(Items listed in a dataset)
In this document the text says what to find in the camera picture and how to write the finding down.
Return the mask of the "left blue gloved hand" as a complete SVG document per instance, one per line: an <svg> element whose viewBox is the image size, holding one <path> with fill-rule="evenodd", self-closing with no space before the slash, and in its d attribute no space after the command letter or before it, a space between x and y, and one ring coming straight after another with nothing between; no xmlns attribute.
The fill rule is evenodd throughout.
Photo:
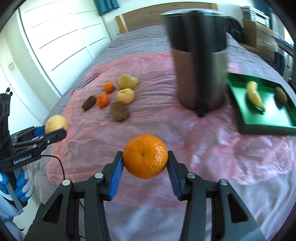
<svg viewBox="0 0 296 241"><path fill-rule="evenodd" d="M12 191L19 202L27 202L31 198L33 185L27 167L20 168L17 177L1 171L1 196L8 201L13 201Z"/></svg>

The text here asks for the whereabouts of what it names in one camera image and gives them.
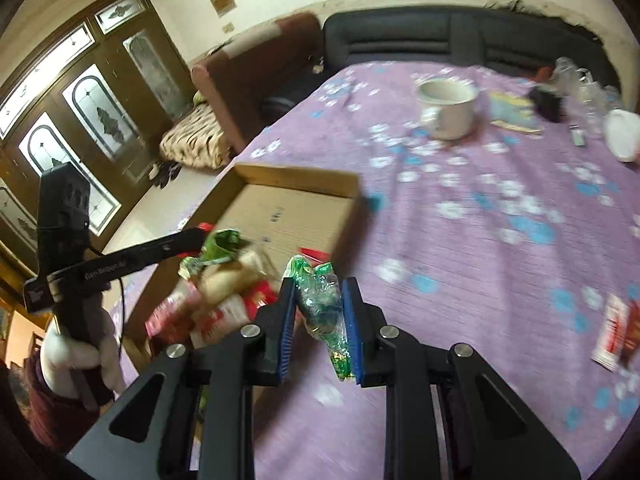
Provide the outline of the left gloved hand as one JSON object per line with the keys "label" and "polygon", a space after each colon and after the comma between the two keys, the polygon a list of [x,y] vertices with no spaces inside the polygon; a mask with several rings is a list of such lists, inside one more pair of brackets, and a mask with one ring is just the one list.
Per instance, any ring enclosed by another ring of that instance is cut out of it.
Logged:
{"label": "left gloved hand", "polygon": [[44,383],[57,396],[79,400],[80,393],[72,373],[78,370],[94,370],[101,373],[104,386],[112,393],[121,394],[126,389],[119,362],[115,326],[110,315],[102,307],[102,296],[87,300],[89,311],[98,314],[101,340],[96,347],[74,339],[56,314],[49,324],[40,349],[40,367]]}

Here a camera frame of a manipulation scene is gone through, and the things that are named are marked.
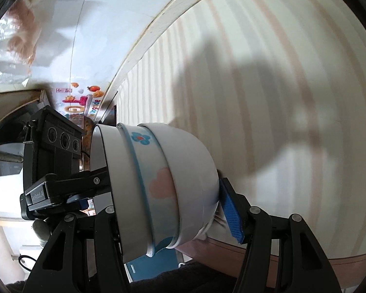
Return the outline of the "colourful fruit wall sticker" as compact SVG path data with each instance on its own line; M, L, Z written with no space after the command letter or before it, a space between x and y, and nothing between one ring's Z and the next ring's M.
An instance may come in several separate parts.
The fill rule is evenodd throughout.
M53 106L67 118L94 118L106 92L95 83L58 83L52 89Z

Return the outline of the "plain white bowl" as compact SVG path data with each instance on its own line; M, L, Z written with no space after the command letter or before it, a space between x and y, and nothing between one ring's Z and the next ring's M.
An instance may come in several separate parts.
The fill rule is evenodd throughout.
M206 233L218 204L219 179L209 151L193 134L163 123L143 123L166 158L176 189L179 234L169 246L181 246Z

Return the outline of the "white bowl blue pink pattern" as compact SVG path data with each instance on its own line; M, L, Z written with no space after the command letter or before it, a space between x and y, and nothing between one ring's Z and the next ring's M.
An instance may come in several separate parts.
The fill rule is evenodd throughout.
M151 229L148 257L172 245L178 235L180 215L172 174L159 141L145 126L118 124L133 156L141 195Z

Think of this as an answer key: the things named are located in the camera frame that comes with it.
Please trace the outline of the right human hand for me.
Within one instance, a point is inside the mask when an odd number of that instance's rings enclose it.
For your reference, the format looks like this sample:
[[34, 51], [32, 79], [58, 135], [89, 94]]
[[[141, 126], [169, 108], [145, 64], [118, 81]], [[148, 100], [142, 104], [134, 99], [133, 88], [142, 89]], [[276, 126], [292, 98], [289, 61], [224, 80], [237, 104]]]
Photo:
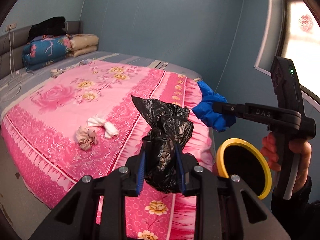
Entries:
[[[269, 168], [279, 172], [281, 165], [278, 163], [279, 155], [276, 147], [276, 137], [270, 132], [262, 140], [261, 154], [267, 158]], [[312, 147], [307, 140], [295, 139], [289, 142], [289, 149], [296, 154], [300, 154], [300, 162], [292, 193], [298, 192], [305, 185], [308, 179], [309, 166], [311, 161]]]

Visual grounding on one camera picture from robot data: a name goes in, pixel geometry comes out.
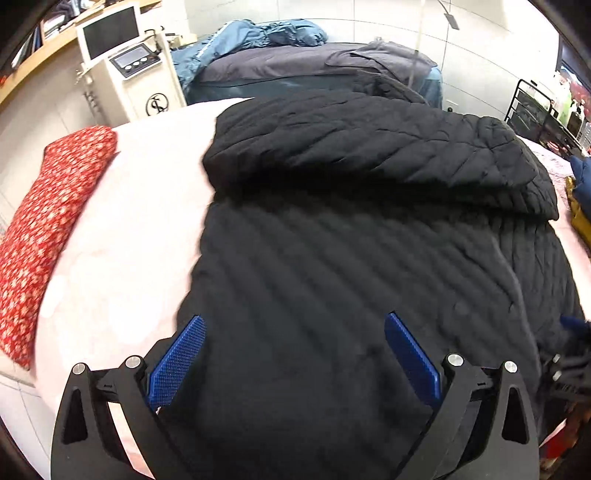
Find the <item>black quilted jacket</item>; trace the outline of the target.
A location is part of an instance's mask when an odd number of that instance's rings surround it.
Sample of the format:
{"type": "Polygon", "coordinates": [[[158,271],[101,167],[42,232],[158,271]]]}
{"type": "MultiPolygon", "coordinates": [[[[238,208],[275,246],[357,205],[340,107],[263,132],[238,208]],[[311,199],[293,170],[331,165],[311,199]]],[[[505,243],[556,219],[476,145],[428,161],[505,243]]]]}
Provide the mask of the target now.
{"type": "Polygon", "coordinates": [[[551,178],[503,122],[308,91],[235,104],[202,160],[214,194],[177,319],[204,350],[163,421],[197,479],[391,479],[431,412],[387,345],[542,363],[583,310],[551,178]]]}

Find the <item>navy blue garment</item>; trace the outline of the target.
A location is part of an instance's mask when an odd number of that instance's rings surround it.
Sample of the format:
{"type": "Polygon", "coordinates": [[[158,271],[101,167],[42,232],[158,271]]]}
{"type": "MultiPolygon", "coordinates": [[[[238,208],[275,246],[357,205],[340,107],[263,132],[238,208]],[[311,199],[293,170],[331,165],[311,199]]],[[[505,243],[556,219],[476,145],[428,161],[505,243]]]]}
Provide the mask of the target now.
{"type": "Polygon", "coordinates": [[[591,164],[590,159],[571,156],[570,165],[574,174],[573,196],[587,219],[591,216],[591,164]]]}

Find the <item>red patterned pillow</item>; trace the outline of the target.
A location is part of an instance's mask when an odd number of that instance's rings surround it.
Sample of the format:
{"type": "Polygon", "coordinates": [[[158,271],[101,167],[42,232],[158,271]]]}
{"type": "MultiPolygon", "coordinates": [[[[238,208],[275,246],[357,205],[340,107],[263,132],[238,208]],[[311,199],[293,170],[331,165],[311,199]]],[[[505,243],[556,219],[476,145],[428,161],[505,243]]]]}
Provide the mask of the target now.
{"type": "Polygon", "coordinates": [[[41,303],[74,225],[117,153],[117,133],[92,126],[44,149],[40,173],[1,242],[1,350],[31,369],[41,303]]]}

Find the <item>black metal cart rack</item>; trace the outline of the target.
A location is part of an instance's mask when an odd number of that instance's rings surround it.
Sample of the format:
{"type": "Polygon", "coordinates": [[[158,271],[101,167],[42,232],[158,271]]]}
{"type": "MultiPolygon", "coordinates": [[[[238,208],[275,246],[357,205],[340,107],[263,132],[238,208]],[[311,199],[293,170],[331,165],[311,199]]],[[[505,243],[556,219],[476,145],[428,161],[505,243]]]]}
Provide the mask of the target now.
{"type": "Polygon", "coordinates": [[[566,160],[584,157],[580,143],[559,122],[553,100],[535,82],[518,80],[504,121],[517,135],[566,160]]]}

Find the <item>white machine with screen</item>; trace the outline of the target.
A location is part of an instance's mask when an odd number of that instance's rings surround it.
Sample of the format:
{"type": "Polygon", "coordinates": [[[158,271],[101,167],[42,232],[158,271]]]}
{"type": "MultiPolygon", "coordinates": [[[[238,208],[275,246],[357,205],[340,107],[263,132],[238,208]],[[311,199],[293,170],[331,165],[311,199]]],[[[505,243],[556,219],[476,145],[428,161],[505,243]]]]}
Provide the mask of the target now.
{"type": "Polygon", "coordinates": [[[138,1],[86,11],[76,21],[82,56],[77,81],[99,123],[111,127],[186,105],[171,57],[180,35],[158,8],[138,1]]]}

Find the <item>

_EXERCISE DESCRIPTION_
From the records, copy every line that has the string "picture" in it.

_TASK RESPONSE_
In this document the text says what to find in the camera picture and how to write the finding down.
Visual grounding on one camera picture from robot data: a name goes in, pixel geometry comes out.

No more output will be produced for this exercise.